*What the task requires*: Return all the lines below exactly. Any picture among them is omitted.
======== Data extract
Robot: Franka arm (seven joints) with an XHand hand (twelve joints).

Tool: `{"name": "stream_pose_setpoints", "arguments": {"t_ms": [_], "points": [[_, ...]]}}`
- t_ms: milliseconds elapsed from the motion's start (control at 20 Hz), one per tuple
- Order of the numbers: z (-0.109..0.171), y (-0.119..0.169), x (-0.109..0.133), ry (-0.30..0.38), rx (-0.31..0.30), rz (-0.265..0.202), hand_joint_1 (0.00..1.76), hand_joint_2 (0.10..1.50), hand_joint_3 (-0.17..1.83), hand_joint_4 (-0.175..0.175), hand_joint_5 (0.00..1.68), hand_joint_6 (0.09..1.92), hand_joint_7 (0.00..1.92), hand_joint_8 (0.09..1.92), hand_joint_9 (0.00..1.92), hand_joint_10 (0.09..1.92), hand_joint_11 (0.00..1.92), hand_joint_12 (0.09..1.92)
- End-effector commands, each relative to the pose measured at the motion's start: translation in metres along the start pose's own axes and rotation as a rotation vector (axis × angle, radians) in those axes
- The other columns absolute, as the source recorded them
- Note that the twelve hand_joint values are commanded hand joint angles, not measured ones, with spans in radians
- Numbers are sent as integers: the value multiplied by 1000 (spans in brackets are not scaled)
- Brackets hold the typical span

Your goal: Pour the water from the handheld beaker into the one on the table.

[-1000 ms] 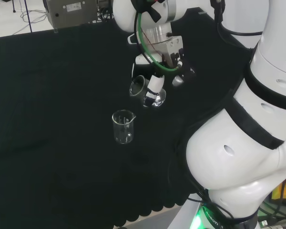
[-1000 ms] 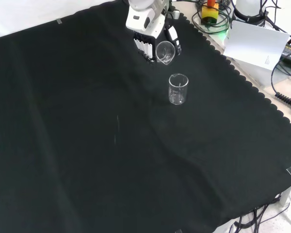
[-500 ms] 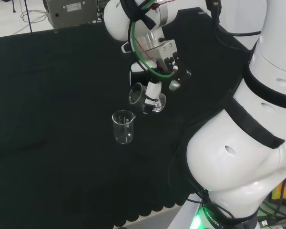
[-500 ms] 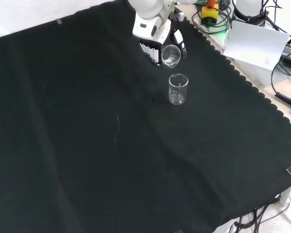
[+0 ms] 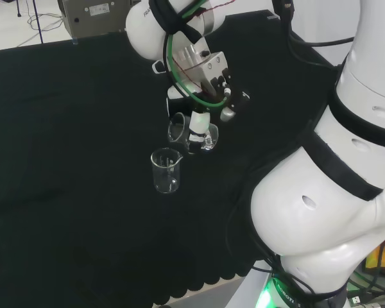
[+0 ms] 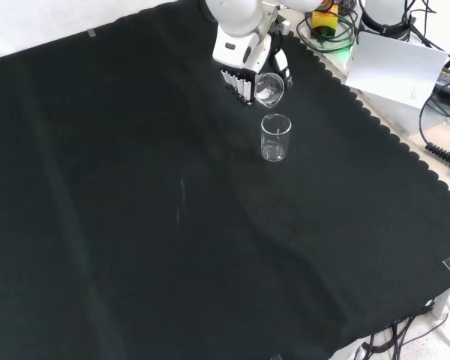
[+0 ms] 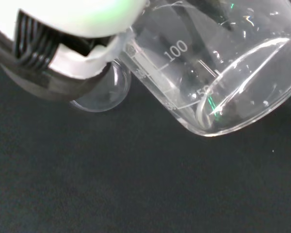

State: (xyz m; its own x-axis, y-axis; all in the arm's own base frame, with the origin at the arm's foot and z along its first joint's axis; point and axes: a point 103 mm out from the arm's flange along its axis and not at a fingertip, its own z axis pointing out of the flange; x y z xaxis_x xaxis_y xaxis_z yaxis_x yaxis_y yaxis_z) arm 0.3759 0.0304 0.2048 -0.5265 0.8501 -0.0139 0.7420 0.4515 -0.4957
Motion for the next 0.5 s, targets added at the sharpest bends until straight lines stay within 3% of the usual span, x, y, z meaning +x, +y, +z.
{"name": "stream_pose_setpoints", "arguments": {"t_ms": [50,500], "points": [[16,7,6,-86,135,36,1315,604,724,-175,1299,629,1354,594,1761,87,1409,666],[17,10,6,-88,172,43,1314,605,727,-175,1294,639,1349,604,1762,87,1409,668]]}}
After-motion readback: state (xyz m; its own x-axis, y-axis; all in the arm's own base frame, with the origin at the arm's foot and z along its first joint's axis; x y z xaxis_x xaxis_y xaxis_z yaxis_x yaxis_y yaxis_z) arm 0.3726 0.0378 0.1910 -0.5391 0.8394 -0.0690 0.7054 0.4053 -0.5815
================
*Reply to the task*:
Robot: Franka arm (seven joints) with an XHand hand (twelve joints).

Tool: `{"name": "stream_pose_setpoints", "arguments": {"t_ms": [_], "points": [[_, ...]]}}`
- t_ms: milliseconds elapsed from the motion's start (control at 20 Hz), one per tuple
- Order of the numbers: z (-0.109..0.171), y (-0.119..0.169), x (-0.109..0.133), ry (-0.30..0.38), rx (-0.31..0.30), rz (-0.265..0.202), hand_joint_1 (0.00..1.76), hand_joint_2 (0.10..1.50), hand_joint_3 (-0.17..1.83), hand_joint_4 (-0.175..0.175), hand_joint_5 (0.00..1.68), hand_joint_6 (0.09..1.92), hand_joint_7 (0.00..1.92), hand_joint_8 (0.09..1.92), hand_joint_9 (0.00..1.92), hand_joint_10 (0.09..1.92), hand_joint_11 (0.00..1.92), hand_joint_12 (0.09..1.92)
- End-effector commands, each relative to the pose measured at the motion's start: translation in metres along the start pose's own axes and rotation as a rotation vector (axis × angle, radians) in those axes
- The other columns absolute, as the source recorded them
- Note that the twelve hand_joint values are commanded hand joint angles, not measured ones, with spans in radians
- Numbers are sent as integers: the value multiplied by 1000 (spans in brackets are not scaled)
- Brackets hold the typical span

Your goal: Pour the water from the handheld beaker into the one on the table.

[-1000 ms] 
[-1000 ms] 
[-500 ms] 
[-500 ms] 
[+0 ms] 
[+0 ms] 
[+0 ms] 

State: (xyz m; its own x-axis, y-axis; all in the arm's own base frame, with the origin at the arm's foot and z along its first joint's axis; point and axes: a point 103 mm out from the arm's flange along its axis and not at a fingertip, its own z axis pointing out of the flange; x y z xaxis_x xaxis_y xaxis_z yaxis_x yaxis_y yaxis_z) arm 0.3759 0.0304 0.2048 -0.5265 0.8501 -0.0139 0.7420 0.4515 -0.4957
Motion for the next 0.5 s, targets added at the sharpest bends until straight lines stay within 3% of the usual span, x, y, z meaning +x, +y, +z.
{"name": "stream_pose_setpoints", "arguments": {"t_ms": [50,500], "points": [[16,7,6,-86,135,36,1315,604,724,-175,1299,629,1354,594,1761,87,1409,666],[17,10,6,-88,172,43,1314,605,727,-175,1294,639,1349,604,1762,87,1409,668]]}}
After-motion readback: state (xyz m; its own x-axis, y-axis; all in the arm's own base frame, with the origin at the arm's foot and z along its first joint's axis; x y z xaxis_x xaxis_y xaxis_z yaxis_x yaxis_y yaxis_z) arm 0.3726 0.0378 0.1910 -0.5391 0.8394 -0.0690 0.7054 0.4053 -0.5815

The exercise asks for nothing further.